Arachis hypogaea L. also known as groundnut is an herbaceous plant belonging to the Fabaceae family. It has an allotetraploid genome (AABB; 2n = 4x = 40) with a size of about 2.8 Gb. There have been many speculations regarding the ancestors of A and B subgenomes of A. hypogaea and proved to have originated through a hybridization event between Arachis ipaensis L. (B subgenome) and Arachis duranensis L. (A subgenome) (Kochert et al., 1996; David et al., 2016). It is one of the major edible oilseed crops in the world, and India is the second largest producer accounting for about 15% of the world production (FAOSTAT, 2015). Kernels of A. hypogaea L. contains 43–50% oil and 23–26% proteins. The oil comprises majorly of palmitic acid (16:0), stearic acid (18:0), oleic acid (18:1), linoleic acid (18:2), arachidic acid (20:0), eicosenoic acid (20:1), behemic acid (22:0), and lignoseric acid (24:0) along with trace amounts of palmitoleic acid (16:1). The mono and poly-unsaturated fatty acids, oleic acid and linoleic acid constitute about 75% of the total oil content (Shiv, 1982). Many attempts have successfully been made to improve the crop yield, drought resistance, disease resistance and other characteristics of A. hypogaea L. using classical breeding as well as genetic engineering using nuclear transformation. Chloroplast transformation by homologous recombination for producing transgenic plants is also possible due to the presence of candidate loci on the CP genome.
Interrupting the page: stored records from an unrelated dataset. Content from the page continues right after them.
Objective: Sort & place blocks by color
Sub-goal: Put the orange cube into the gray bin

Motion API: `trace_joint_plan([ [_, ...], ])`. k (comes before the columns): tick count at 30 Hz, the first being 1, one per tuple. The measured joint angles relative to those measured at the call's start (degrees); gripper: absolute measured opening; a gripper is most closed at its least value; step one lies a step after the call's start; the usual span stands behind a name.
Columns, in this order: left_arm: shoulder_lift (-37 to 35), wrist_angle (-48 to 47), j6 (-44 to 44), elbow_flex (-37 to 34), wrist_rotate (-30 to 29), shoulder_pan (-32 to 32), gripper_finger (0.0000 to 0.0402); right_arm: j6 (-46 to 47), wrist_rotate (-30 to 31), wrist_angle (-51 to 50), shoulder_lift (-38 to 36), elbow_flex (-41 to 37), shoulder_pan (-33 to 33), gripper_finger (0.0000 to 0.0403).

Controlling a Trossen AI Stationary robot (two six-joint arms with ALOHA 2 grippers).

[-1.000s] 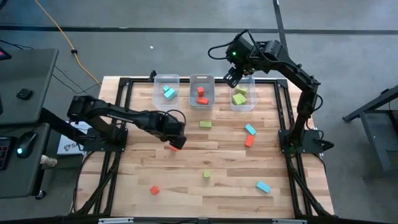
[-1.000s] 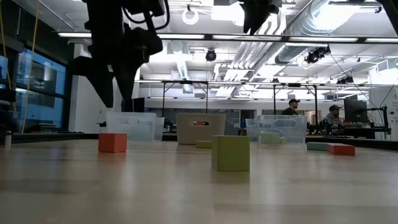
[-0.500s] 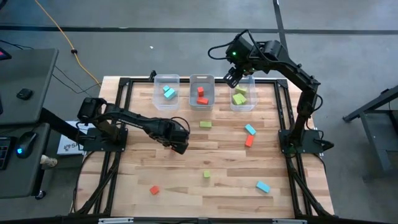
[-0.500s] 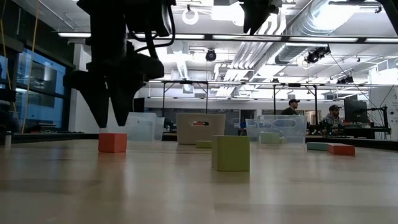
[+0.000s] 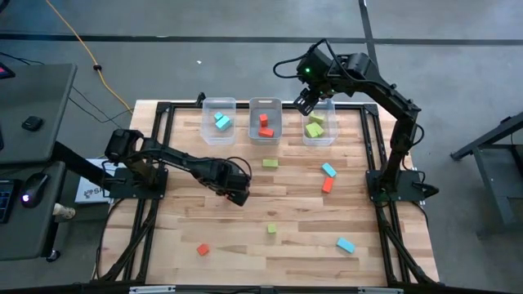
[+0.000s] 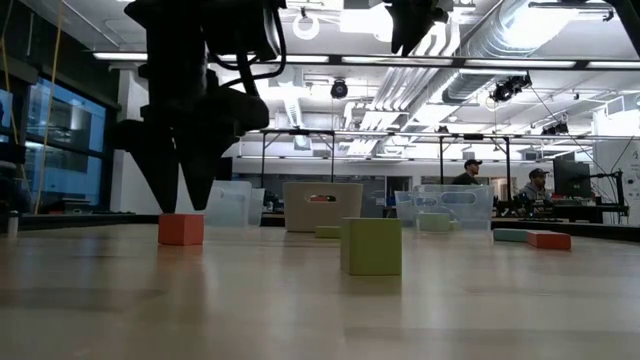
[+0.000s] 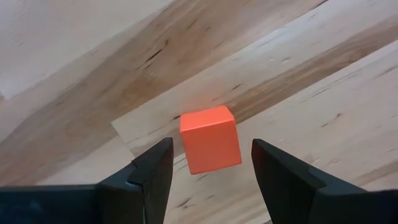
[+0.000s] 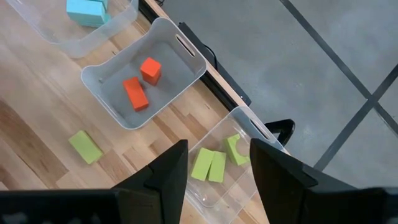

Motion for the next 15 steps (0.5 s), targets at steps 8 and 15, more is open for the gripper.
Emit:
trace_joint_plan([
  [8, 3.3, 1.96, 0.61, 0.0, 0.2, -0.27, 0.0195, 0.05, -0.11, 0.02, 0.0, 0.0, 0.0, 0.0162],
  [15, 4.17, 2.66, 0.85, -0.02, 0.22, -0.33, 0.0175, -0.05, -0.11, 0.0, 0.02, 0.0, 0.01, 0.0162],
])
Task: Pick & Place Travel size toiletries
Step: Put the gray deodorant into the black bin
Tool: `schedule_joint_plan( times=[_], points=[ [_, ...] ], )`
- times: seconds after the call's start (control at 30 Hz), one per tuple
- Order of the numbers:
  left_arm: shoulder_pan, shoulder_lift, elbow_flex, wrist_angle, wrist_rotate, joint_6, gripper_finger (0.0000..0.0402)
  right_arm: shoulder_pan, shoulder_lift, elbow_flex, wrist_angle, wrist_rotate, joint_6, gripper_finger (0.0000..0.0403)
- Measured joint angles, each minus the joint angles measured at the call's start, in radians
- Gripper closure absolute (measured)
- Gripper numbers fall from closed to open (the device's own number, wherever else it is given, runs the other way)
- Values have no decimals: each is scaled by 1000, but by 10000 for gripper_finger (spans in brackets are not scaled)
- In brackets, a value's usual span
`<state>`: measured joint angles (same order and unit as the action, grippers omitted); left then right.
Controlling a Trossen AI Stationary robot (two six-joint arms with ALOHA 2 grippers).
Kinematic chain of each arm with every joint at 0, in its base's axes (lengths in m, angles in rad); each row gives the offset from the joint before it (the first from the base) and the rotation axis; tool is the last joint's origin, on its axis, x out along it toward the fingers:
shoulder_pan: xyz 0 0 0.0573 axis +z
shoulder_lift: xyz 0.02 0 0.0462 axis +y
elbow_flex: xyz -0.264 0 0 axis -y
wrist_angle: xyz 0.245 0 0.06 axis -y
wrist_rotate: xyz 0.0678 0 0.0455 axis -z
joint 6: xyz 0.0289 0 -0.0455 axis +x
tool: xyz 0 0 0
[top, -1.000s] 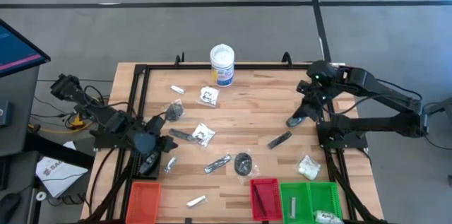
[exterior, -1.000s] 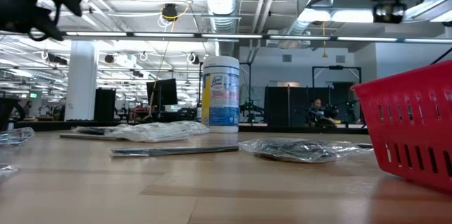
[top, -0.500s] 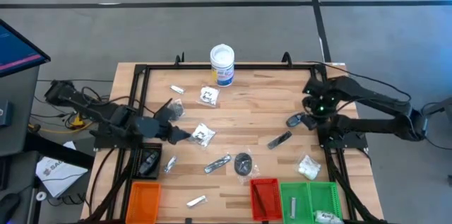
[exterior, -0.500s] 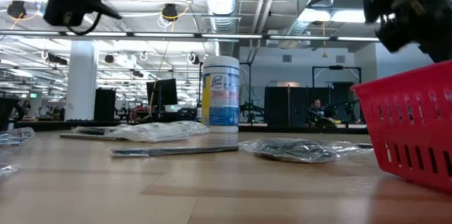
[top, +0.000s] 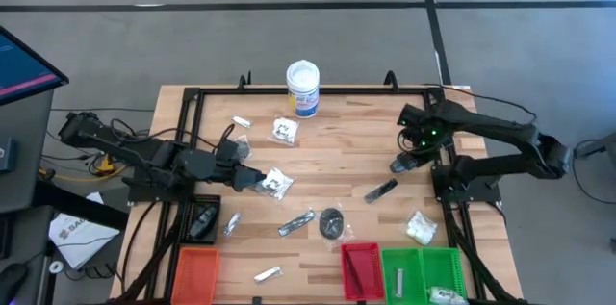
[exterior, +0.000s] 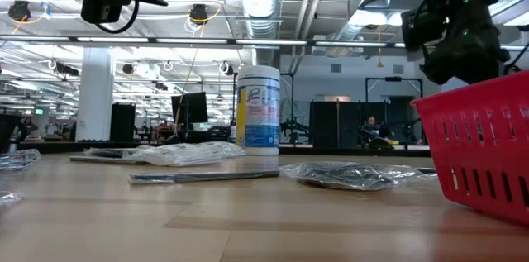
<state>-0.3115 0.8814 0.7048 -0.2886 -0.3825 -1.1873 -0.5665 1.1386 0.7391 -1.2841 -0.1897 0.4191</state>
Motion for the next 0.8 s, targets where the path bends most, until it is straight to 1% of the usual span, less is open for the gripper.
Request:
schedule_joint_plan(
  times=[0.07, 0.2, 0.3, 0.47, 0.67, 0.8],
  points=[
    [0, 0, 0, 6, 0, 5, 192, 11, 43, 0, 1, 52, -44, 403],
    [-1, 0, 0, 9, 0, 7, 192, 16, 127, 0, 19, 115, -89, 403],
    [-1, 0, 0, 12, 1, 14, 192, 16, 188, 0, 65, 124, -105, 403],
    [-1, 0, 0, 23, 1, 30, 192, 18, 292, 0, 89, 140, -106, 403],
    [-1, 2, 0, 33, -3, 32, 192, 17, 361, 0, 148, 223, -108, 403],
    [-1, 4, 0, 58, -4, 47, 192, 6, 402, 0, 215, 228, -127, 403]
  ],
)
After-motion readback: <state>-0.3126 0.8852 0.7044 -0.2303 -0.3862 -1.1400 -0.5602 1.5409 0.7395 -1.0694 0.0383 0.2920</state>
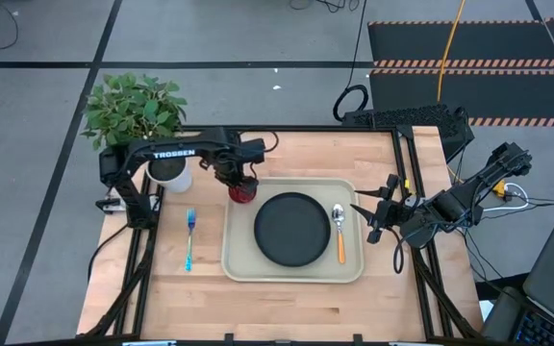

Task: Pick and place plate/cup/fork/spoon on tray
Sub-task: Put the red cup on the top left of the tray

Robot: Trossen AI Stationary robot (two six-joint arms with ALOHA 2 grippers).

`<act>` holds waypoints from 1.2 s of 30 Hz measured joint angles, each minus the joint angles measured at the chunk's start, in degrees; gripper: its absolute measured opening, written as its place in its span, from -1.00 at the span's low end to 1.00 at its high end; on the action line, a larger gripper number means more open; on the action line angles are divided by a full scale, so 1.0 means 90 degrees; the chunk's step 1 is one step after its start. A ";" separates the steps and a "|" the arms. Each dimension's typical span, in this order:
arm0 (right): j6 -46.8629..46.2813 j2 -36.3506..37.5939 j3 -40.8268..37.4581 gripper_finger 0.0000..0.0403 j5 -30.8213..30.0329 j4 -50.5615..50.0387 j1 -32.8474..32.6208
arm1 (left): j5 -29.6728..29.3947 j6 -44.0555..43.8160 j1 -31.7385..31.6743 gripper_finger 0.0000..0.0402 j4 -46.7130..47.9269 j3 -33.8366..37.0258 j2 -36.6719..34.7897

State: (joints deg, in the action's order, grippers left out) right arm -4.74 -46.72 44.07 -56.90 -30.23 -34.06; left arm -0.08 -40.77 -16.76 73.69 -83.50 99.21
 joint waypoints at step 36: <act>-0.0091 -0.0001 0.0000 -0.16 0.0024 -0.0004 -0.0002 | -0.0010 0.0600 0.0008 -0.78 -0.0102 -0.0002 0.0098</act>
State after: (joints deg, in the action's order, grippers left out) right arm -5.56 -46.73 44.07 -56.69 -30.26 -34.09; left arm -0.16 -35.38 -16.69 72.77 -83.53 100.09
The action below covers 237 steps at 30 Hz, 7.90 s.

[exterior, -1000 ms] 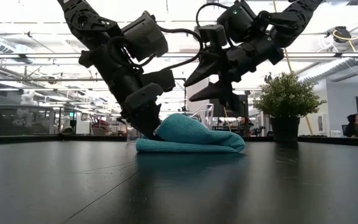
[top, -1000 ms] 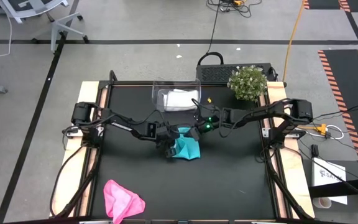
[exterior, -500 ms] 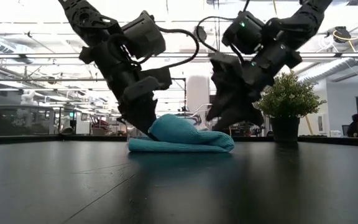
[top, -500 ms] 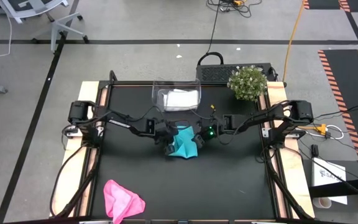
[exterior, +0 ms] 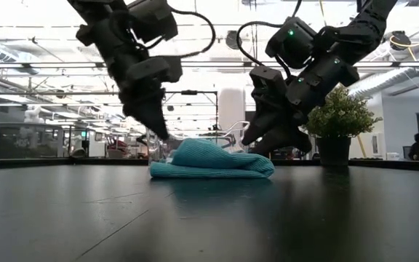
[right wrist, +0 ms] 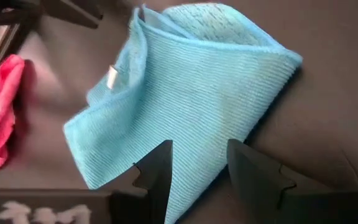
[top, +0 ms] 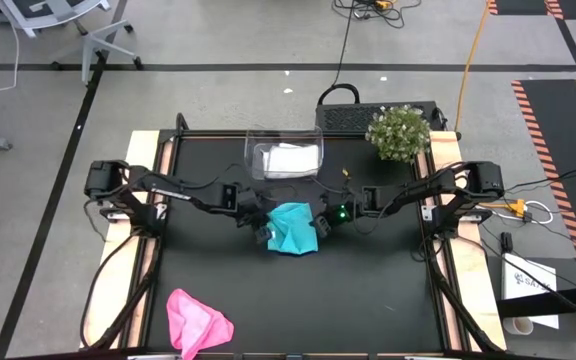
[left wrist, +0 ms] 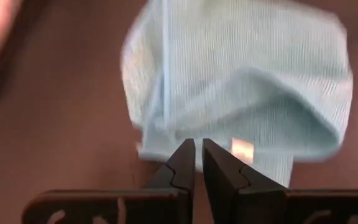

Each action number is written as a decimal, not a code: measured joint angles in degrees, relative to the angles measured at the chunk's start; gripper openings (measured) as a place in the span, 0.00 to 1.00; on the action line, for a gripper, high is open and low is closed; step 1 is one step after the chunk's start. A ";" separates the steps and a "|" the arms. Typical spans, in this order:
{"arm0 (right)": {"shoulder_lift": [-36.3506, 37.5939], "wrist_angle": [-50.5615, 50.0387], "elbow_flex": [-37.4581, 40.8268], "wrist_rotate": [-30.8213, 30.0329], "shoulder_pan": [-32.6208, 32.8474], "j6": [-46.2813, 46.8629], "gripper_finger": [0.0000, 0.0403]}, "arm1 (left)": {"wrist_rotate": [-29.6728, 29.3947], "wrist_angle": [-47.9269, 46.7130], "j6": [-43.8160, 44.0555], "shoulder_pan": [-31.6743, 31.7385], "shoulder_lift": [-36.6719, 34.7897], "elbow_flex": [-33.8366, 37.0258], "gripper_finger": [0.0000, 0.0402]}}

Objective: Fold microfiber towels
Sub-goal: Fold the blue microfiber towel

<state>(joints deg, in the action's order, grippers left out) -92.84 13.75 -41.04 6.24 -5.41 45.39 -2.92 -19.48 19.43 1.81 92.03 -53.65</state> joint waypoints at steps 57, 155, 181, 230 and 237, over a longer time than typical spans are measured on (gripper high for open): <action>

Additionally, Genetic engineering of chloroplast genome when compared to nuclear transformation is environment-friendly; it minimizes the pleiotropic effects along with containment of the foreign genes (Daniell et al., 2005). Hence, the availability of the complete chloroplast genome of A. hypogaea L. will be an invaluable resource for designing and evaluating efficient chloroplast transformation experiments.
Materials and Methods
Plant Material and Genome Sequencing
The seeds of A. hypogaea L. Co7 variety were obtained from Tamilnadu Agricultural University, Coimbatore, India. The plants were grown in the green house facility at SRM University, Kattankulathur, India. Leaves from 1-month old plant were used for total genomic DNA isolation using DNeasy Plant Mini Kit (Qiagen, Germany). A paired-end library with an average insert size of about 400 bp was constructed as per the manufacturer's protocol (Illumina Inc., USA). The library quality was assessed on CaliperLabChip GX using High Sensitivity Assay Kit (Caliber, USA). It was then hybridized on a flow cell for generating clonal clusters on cBOT using Truseq PE Cluster Kit v3-cBot-HS (Illumina Inc., USA). Sequencing by synthesis was performed on Illumina Hiseq 2500 using Truseq v3-HS kit to generate 100 bp paired end reads (Illumina Inc., USA).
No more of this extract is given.